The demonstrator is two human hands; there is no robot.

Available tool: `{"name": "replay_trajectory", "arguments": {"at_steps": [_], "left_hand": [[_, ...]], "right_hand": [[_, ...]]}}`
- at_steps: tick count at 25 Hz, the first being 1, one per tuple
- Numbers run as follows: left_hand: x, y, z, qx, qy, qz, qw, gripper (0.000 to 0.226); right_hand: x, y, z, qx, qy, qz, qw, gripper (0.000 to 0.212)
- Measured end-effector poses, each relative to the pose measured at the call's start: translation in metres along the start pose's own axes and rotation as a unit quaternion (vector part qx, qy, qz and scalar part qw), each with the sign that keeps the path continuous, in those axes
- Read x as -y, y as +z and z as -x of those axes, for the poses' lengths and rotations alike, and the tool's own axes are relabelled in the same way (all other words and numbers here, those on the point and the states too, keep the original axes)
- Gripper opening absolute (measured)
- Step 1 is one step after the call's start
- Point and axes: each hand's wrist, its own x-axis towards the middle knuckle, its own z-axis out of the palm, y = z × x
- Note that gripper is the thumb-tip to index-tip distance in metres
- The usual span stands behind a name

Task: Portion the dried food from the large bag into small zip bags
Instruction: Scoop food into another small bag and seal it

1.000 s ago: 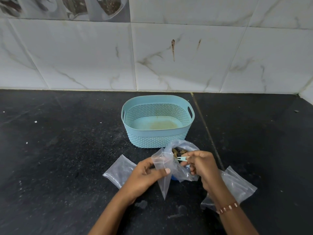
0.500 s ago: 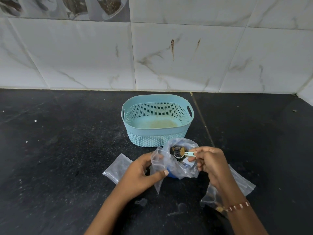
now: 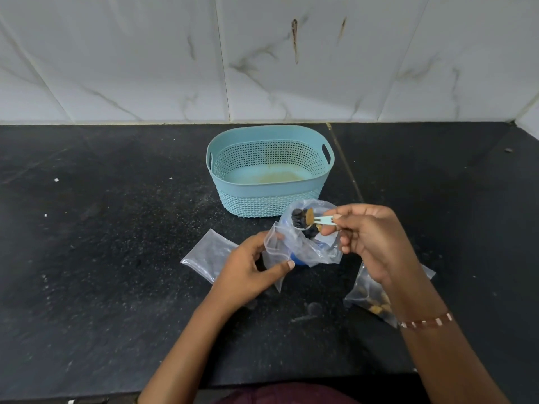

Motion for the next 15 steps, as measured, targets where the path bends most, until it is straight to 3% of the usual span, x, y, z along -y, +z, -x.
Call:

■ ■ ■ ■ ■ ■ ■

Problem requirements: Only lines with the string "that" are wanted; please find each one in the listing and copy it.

The completed task:
- Measured end-effector poses, each relative to the pose measured at the call's start: translation in metres along the start pose's own axes and rotation as a unit quaternion (vector part qx, qy, qz and scalar part qw), each with the sign that keeps the path continuous, in those axes
- Note that gripper is the thumb-tip to index-tip distance in metres

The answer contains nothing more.